Infection with the stomach bacterium Helicobacter pylori could increase the risk of developing Alzheimer’s disease: In people over the age of 50, the risk following a symptomatic infection can be an average of 11 per cent higher, and even more about ten years after the infection, at 24 per cent greater risk.

EMpylori

Source: Yutaka Tsutsumi, M.D. Professor Department of Pathology, Fujita Health University School of Medicine

Electron micrograph of H. pylori possessing multiple flagella (negative staining)
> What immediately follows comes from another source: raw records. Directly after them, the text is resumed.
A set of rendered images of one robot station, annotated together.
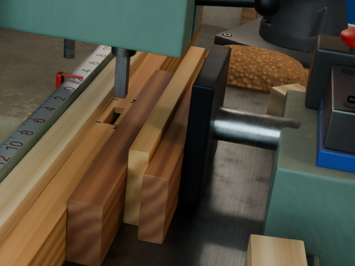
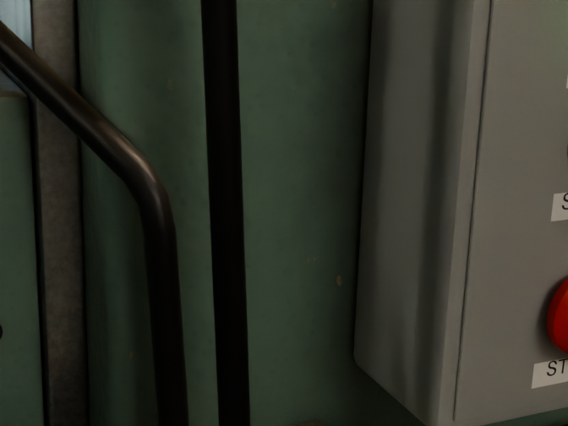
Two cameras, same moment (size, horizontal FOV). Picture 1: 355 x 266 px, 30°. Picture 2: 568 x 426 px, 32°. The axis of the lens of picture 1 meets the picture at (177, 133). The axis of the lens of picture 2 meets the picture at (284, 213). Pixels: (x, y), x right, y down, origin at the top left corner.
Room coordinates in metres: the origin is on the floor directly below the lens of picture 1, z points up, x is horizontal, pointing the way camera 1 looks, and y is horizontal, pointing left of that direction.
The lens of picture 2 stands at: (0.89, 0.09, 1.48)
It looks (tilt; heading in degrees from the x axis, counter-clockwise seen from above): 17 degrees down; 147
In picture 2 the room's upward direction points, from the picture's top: 2 degrees clockwise
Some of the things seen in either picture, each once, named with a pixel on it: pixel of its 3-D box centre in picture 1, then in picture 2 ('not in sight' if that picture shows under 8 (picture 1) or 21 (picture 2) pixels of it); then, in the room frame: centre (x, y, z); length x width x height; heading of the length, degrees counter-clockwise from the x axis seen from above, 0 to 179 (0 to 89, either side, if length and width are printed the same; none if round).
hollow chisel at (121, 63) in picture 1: (122, 65); not in sight; (0.47, 0.05, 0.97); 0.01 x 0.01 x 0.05; 81
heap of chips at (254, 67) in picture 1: (253, 62); not in sight; (0.69, -0.07, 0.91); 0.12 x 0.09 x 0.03; 81
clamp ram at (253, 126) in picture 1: (245, 127); not in sight; (0.44, -0.05, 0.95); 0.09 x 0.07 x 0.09; 171
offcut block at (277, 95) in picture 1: (292, 107); not in sight; (0.57, -0.10, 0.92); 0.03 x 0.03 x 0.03; 34
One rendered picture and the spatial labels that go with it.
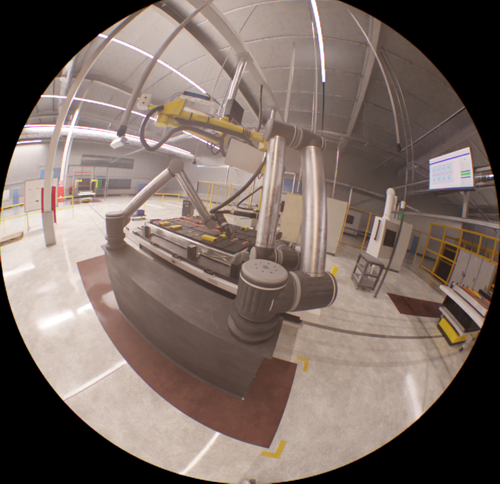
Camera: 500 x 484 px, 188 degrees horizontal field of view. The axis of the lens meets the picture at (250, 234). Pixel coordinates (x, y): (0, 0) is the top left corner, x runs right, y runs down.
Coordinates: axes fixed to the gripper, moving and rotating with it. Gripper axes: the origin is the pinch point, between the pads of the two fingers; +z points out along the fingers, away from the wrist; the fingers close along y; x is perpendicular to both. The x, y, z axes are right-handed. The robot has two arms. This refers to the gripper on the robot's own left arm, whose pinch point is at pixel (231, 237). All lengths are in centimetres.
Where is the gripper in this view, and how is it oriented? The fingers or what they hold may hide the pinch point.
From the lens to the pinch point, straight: 177.5
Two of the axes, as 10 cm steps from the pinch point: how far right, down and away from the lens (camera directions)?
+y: 5.6, -1.1, 8.2
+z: 5.2, 8.2, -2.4
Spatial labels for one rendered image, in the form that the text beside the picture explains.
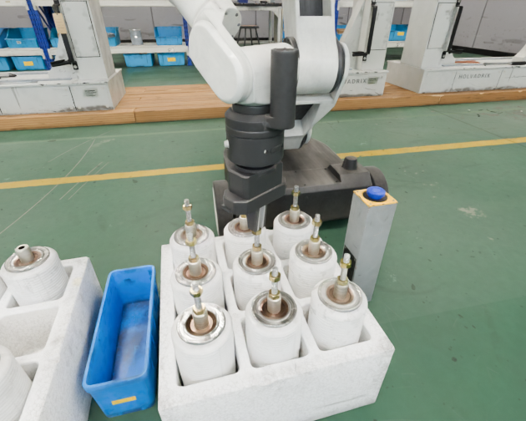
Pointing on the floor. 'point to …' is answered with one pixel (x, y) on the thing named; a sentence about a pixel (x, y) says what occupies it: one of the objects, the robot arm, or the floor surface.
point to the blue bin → (125, 343)
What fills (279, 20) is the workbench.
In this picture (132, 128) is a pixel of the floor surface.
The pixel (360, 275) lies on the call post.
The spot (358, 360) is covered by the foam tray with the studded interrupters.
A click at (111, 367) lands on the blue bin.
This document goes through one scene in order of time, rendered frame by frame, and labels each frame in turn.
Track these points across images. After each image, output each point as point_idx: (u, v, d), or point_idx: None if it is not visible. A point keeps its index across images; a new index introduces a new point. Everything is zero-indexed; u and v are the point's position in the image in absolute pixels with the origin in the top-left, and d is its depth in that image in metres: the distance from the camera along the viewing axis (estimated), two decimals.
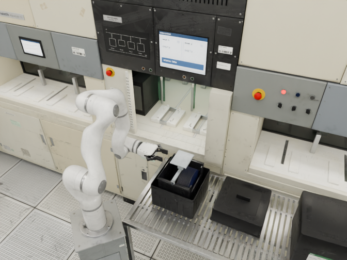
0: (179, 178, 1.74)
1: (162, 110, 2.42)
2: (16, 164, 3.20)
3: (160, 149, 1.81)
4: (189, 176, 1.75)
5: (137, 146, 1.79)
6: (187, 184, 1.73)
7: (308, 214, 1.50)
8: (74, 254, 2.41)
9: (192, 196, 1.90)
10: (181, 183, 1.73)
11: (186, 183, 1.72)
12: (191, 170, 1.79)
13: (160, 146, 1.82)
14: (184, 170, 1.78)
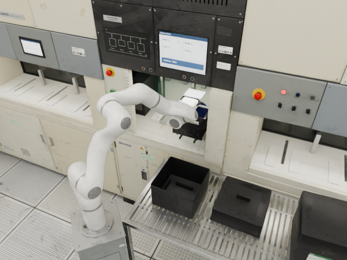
0: (202, 109, 1.98)
1: None
2: (16, 164, 3.20)
3: None
4: None
5: None
6: None
7: (308, 214, 1.50)
8: (74, 254, 2.41)
9: (192, 196, 1.90)
10: (204, 110, 2.00)
11: None
12: None
13: (186, 97, 1.91)
14: None
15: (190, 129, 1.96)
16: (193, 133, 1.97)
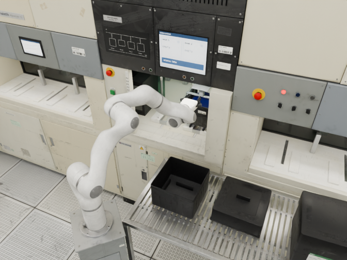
0: (209, 99, 2.14)
1: None
2: (16, 164, 3.20)
3: (187, 98, 2.00)
4: None
5: (188, 107, 1.88)
6: None
7: (308, 214, 1.50)
8: (74, 254, 2.41)
9: (192, 196, 1.90)
10: None
11: None
12: None
13: (184, 97, 2.00)
14: None
15: (199, 118, 2.14)
16: (202, 122, 2.15)
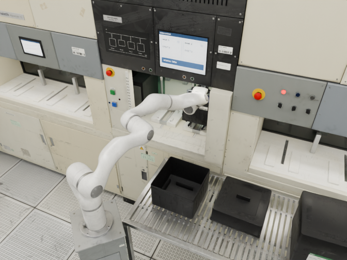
0: None
1: (162, 110, 2.42)
2: (16, 164, 3.20)
3: None
4: None
5: None
6: None
7: (308, 214, 1.50)
8: (74, 254, 2.41)
9: (192, 196, 1.90)
10: None
11: None
12: None
13: None
14: None
15: (199, 115, 2.11)
16: (202, 119, 2.11)
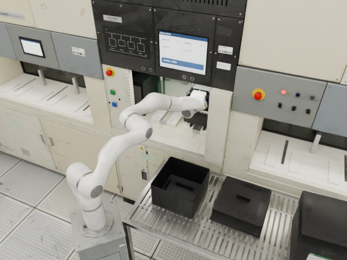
0: None
1: (162, 110, 2.42)
2: (16, 164, 3.20)
3: (195, 90, 2.09)
4: None
5: (199, 97, 1.97)
6: None
7: (308, 214, 1.50)
8: (74, 254, 2.41)
9: (192, 196, 1.90)
10: None
11: None
12: None
13: (193, 90, 2.09)
14: None
15: (200, 117, 2.15)
16: (203, 122, 2.16)
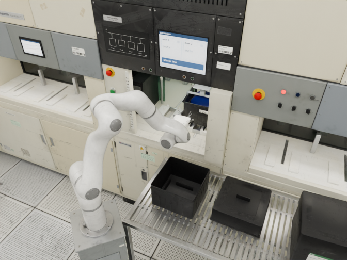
0: None
1: (162, 110, 2.42)
2: (16, 164, 3.20)
3: (180, 115, 1.86)
4: None
5: None
6: None
7: (308, 214, 1.50)
8: (74, 254, 2.41)
9: (192, 196, 1.90)
10: None
11: None
12: (199, 93, 2.21)
13: (177, 114, 1.86)
14: None
15: (200, 117, 2.15)
16: (203, 122, 2.16)
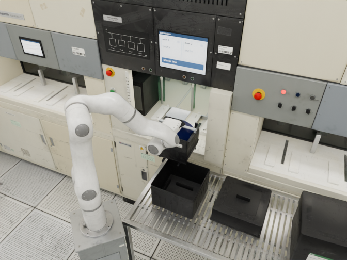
0: (186, 130, 1.80)
1: (162, 110, 2.42)
2: (16, 164, 3.20)
3: (171, 118, 1.73)
4: None
5: None
6: None
7: (308, 214, 1.50)
8: (74, 254, 2.41)
9: (192, 196, 1.90)
10: (189, 131, 1.82)
11: (191, 127, 1.83)
12: None
13: (168, 117, 1.73)
14: None
15: (173, 151, 1.78)
16: (177, 157, 1.79)
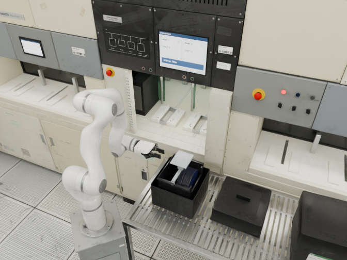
0: (179, 179, 1.74)
1: (162, 110, 2.42)
2: (16, 164, 3.20)
3: (156, 148, 1.81)
4: (189, 176, 1.75)
5: (134, 145, 1.80)
6: (187, 184, 1.73)
7: (308, 214, 1.50)
8: (74, 254, 2.41)
9: (192, 196, 1.90)
10: (180, 183, 1.73)
11: (186, 183, 1.72)
12: (191, 170, 1.79)
13: (157, 146, 1.82)
14: (184, 171, 1.78)
15: None
16: None
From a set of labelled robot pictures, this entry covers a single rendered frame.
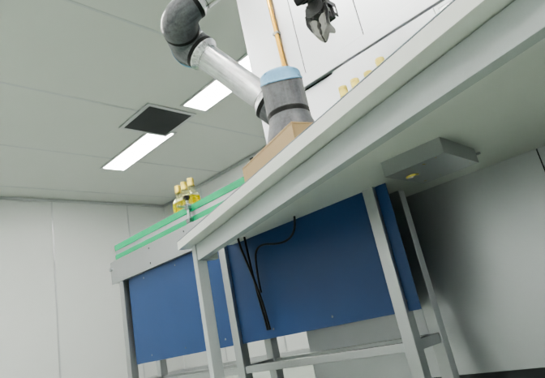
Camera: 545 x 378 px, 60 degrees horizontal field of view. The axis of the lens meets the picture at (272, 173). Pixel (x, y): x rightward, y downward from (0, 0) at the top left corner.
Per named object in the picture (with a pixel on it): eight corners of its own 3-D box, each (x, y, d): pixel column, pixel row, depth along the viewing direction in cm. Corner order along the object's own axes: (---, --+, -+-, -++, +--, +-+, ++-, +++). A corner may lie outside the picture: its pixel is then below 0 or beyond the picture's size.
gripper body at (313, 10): (340, 17, 153) (331, -12, 157) (323, 8, 147) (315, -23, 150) (322, 30, 158) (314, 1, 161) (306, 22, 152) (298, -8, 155)
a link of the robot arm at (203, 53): (288, 130, 133) (153, 31, 147) (290, 149, 147) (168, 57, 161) (315, 100, 135) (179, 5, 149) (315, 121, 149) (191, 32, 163)
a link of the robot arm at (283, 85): (264, 109, 122) (255, 64, 126) (269, 129, 135) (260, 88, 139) (310, 99, 122) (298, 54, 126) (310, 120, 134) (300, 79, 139)
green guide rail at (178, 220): (385, 127, 149) (378, 105, 151) (383, 126, 148) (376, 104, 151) (117, 259, 259) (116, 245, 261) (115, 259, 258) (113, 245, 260)
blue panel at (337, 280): (447, 302, 147) (409, 175, 160) (421, 308, 134) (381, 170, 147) (166, 358, 246) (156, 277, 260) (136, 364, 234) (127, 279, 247)
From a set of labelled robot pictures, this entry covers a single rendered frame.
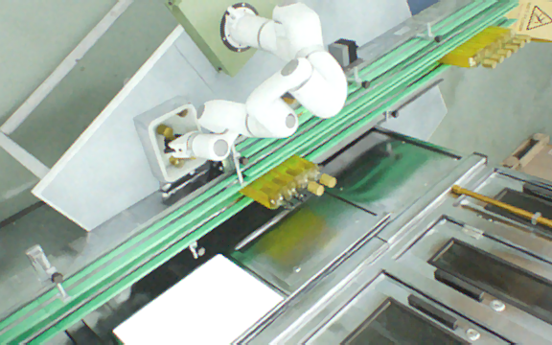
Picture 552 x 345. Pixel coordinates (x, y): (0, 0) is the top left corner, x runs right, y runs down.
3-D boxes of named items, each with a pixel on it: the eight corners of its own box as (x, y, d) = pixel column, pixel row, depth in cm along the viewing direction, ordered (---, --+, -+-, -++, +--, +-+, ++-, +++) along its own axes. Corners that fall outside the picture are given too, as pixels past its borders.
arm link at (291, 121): (289, 95, 153) (254, 59, 144) (345, 90, 136) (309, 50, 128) (263, 144, 148) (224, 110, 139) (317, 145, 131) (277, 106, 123)
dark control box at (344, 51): (329, 63, 225) (344, 67, 219) (326, 44, 220) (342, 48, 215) (342, 56, 229) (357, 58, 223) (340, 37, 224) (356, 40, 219)
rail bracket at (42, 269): (34, 276, 163) (65, 313, 148) (9, 233, 154) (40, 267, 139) (49, 266, 165) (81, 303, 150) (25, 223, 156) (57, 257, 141)
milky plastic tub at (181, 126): (153, 176, 184) (168, 185, 178) (132, 118, 172) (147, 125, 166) (195, 152, 192) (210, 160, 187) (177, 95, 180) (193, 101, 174)
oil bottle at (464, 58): (432, 61, 252) (490, 73, 233) (432, 50, 249) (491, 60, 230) (439, 57, 254) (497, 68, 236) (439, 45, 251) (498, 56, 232)
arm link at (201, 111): (276, 113, 150) (232, 115, 166) (240, 93, 142) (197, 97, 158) (266, 142, 148) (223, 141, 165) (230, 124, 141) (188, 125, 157)
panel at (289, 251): (109, 337, 164) (172, 406, 141) (105, 331, 162) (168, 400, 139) (318, 186, 208) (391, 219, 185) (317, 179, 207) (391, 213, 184)
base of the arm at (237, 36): (211, 27, 171) (240, 35, 160) (232, -8, 171) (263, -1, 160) (242, 55, 182) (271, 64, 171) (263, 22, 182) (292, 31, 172)
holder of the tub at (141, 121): (158, 188, 187) (171, 196, 182) (132, 117, 172) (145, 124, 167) (198, 164, 196) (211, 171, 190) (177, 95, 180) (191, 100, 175)
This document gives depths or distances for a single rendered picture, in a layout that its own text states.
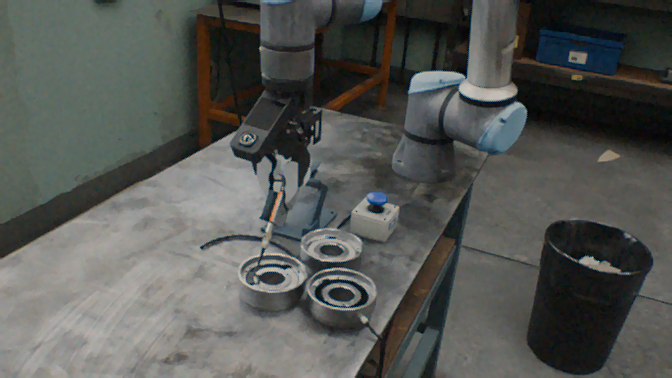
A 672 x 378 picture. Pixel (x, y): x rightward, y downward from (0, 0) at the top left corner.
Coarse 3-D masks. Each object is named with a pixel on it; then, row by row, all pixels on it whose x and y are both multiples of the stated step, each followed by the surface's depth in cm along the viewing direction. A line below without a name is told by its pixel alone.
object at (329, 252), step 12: (312, 240) 105; (348, 240) 106; (360, 240) 104; (300, 252) 102; (324, 252) 105; (336, 252) 105; (360, 252) 101; (312, 264) 99; (324, 264) 98; (336, 264) 98; (348, 264) 99; (360, 264) 102
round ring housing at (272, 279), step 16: (256, 256) 97; (272, 256) 98; (288, 256) 98; (240, 272) 94; (272, 272) 96; (304, 272) 94; (240, 288) 92; (256, 288) 89; (272, 288) 92; (288, 288) 90; (304, 288) 93; (256, 304) 91; (272, 304) 90; (288, 304) 92
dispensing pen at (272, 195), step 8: (272, 192) 94; (272, 200) 94; (264, 208) 94; (272, 208) 94; (264, 216) 94; (272, 224) 95; (272, 232) 95; (264, 240) 95; (264, 248) 94; (256, 272) 94
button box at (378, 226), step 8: (360, 208) 114; (368, 208) 113; (384, 208) 114; (392, 208) 115; (352, 216) 112; (360, 216) 112; (368, 216) 111; (376, 216) 112; (384, 216) 112; (392, 216) 113; (352, 224) 113; (360, 224) 112; (368, 224) 112; (376, 224) 111; (384, 224) 110; (392, 224) 114; (352, 232) 114; (360, 232) 113; (368, 232) 112; (376, 232) 112; (384, 232) 111; (392, 232) 116; (376, 240) 112; (384, 240) 112
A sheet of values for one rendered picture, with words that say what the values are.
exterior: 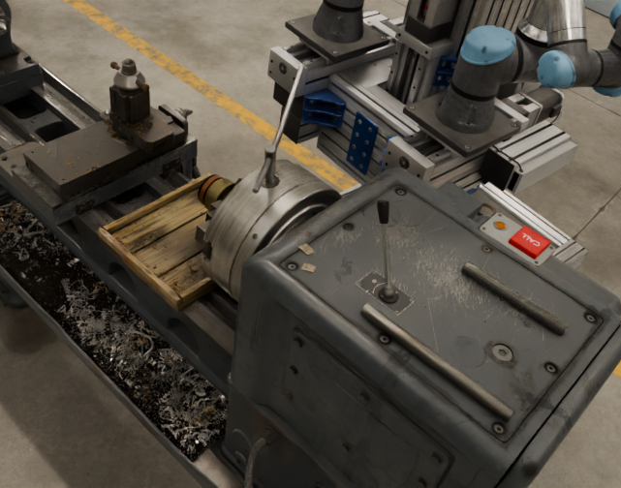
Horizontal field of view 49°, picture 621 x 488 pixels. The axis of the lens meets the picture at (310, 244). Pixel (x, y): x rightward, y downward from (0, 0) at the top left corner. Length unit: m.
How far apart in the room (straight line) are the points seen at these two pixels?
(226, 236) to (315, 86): 0.81
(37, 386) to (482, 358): 1.77
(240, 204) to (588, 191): 2.77
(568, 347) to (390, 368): 0.31
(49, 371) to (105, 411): 0.26
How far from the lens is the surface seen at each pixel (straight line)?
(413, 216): 1.33
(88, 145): 1.88
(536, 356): 1.18
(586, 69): 1.50
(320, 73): 2.02
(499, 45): 1.70
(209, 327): 1.57
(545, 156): 1.97
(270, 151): 1.30
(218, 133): 3.57
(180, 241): 1.72
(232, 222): 1.34
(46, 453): 2.42
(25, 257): 2.17
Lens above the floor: 2.11
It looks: 44 degrees down
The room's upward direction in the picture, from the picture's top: 11 degrees clockwise
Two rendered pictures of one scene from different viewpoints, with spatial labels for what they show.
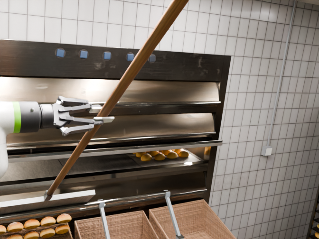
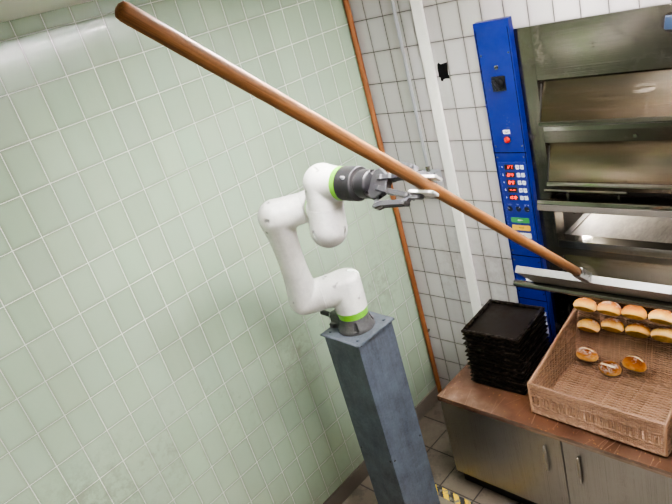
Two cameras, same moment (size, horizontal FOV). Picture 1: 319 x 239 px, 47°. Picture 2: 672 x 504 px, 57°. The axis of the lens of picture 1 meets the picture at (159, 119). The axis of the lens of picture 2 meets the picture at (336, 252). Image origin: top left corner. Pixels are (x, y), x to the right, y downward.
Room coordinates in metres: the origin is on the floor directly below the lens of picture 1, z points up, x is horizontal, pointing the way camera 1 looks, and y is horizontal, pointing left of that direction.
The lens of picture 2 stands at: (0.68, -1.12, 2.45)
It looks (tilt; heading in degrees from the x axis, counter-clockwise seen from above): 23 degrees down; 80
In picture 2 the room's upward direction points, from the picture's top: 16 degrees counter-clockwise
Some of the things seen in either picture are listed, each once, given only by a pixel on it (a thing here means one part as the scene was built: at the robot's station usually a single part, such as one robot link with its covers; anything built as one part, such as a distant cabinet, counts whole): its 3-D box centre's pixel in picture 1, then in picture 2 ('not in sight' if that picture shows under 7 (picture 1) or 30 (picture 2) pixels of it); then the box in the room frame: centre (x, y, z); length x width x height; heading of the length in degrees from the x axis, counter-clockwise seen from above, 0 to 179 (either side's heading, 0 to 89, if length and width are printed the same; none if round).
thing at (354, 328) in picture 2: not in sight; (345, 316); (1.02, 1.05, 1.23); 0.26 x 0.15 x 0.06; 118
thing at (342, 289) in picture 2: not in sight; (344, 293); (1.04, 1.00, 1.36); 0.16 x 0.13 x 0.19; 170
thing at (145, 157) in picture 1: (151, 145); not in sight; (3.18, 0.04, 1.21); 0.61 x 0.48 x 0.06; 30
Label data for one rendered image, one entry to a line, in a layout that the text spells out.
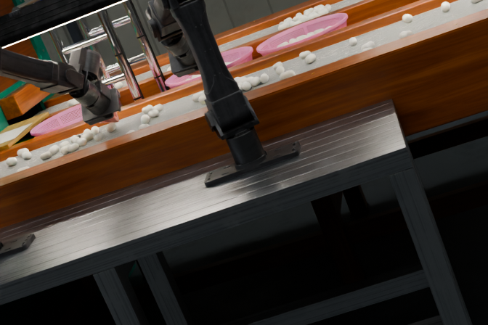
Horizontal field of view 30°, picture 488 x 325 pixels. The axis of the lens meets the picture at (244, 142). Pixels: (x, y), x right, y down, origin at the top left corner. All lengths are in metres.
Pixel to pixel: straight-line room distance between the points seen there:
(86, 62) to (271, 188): 0.77
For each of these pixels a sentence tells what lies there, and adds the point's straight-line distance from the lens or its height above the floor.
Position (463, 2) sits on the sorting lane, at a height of 0.74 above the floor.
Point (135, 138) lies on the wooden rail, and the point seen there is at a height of 0.77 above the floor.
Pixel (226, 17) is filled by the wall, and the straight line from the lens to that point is 4.49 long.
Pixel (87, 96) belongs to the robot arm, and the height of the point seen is 0.86.
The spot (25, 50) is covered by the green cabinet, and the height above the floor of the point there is 0.95.
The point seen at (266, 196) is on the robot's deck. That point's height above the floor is 0.67.
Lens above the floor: 1.16
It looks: 14 degrees down
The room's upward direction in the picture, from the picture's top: 22 degrees counter-clockwise
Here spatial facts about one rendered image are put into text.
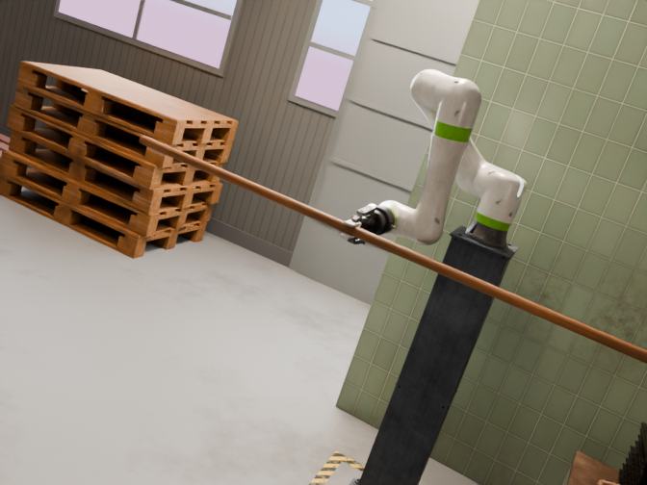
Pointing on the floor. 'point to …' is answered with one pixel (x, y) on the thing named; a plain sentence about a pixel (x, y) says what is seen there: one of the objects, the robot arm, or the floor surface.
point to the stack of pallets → (113, 156)
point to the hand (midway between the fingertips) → (350, 229)
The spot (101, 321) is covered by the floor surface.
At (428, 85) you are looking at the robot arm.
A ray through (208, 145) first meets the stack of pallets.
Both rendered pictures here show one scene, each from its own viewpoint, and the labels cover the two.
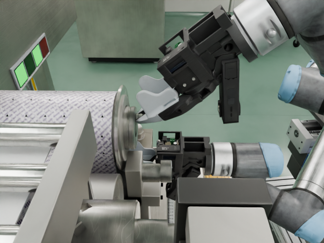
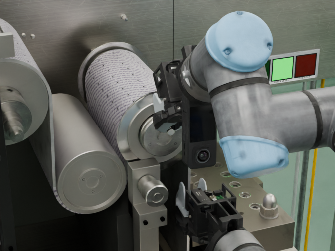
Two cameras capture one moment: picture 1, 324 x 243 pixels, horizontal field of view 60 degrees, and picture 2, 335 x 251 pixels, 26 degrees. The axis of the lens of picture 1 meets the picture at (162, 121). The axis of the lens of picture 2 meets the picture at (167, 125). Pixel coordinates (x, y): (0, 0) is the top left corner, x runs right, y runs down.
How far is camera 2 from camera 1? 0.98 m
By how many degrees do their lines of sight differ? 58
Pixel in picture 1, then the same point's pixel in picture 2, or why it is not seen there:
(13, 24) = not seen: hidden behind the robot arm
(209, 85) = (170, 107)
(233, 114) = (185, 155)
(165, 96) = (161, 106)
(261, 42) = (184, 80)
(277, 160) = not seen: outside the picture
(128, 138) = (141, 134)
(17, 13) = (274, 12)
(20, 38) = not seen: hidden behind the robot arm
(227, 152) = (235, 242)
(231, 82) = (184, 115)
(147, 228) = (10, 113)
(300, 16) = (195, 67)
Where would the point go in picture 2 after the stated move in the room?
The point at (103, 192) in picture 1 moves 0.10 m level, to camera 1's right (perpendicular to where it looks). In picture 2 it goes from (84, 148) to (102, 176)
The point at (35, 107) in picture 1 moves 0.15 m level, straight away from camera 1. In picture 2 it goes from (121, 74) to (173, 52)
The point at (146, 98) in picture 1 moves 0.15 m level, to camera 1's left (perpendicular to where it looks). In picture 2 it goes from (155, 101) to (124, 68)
These are the findings of a study by Charité – Universitätsmedizin Berlin and McGill University in Canada, now published in the journal Alzheimer’s & Dementia: The Journal of the Alzheimer’s Association. The researchers analyzed three decades’ worth of patient data.

As today’s populations age, dementia is set to become more common, tripling in prevalence in the next 40 years. With no cure in sight so far, researchers are trying to pinpoint the risk factors involved in dementia, in hopes of specifically targeting those factors.

Central nervous system

Researchers have long suspected Helicobacter pylori, a common gut microbe, of being a potential risk factor. Nearly one-third of all people in Germany are infected with this type of bacteria. An infection can be asymptomatic, but the bacteria can also cause inflammation of the stomach lining or even stomach cancer.

Numerous lab studies have also found a link between H. pylori infection and the central nervous system.

“We know that the bacterium can reach the brain via various routes, potentially causing inflammation, damage, and the destruction of neurons there,” explains Prof. Antonios Douros, a pharmacoepidemiologist at Charité and the first author of the study. When the stomach has been damaged by these microbes, it is also no longer able to absorb Vitamin B12 or iron effectively, which also increases the risk of dementia.

However, many of the studies performed to date on the association between H. pylori infection and Alzheimer’s disease suffered from methodological limitations – for example because the number of people studied was simply too low. One outcome of this was that before now, it was also not possible to say just how strong a link there is between this type of bacterial infection and Alzheimer’s disease.

Four million people

Douros, Prof. Paul Brassard of McGill University in Montreal, and their colleagues have now compensated for those limitations. Not only did their study have a very large sample size, at more than four million people, but it also considered the time interval between infection and a possible increase in the risk of Alzheimer’s disease. The researchers used data gleaned from electronic patient records in the UK to quantify the link between H. pylori and Alzheimer’s disease over the course of a person’s lifetime.

“Our study shows that symptomatic infections with H. pylori after the age of 50 can be associated with an eleven per cent increase in the risk of Alzheimer’s disease. The risk increase peaks at 24 per cent about a decade after the initial infection,” Douros says, summarizing the team’s findings.

But that doesn’t mean everyone who has experienced a symptomatic infection will necessarily go on to develop Alzheimer’s disease. The calculations show an increase in the relative risk compared to people who did not experience a symptomatic H. pylori infection after the age of 50.

Risk factor

 “To us, this finding reinforces the assumption that an H. pylori infection could be a modifiable risk factor for Alzheimer’s disease,” Douros concludes.

However, the researchers caution that whether efforts to eradicate this gut microbe might actually affect the development of Alzheimer’s disease, and if so to what extent, would need to be tested in large-scale randomized studies first.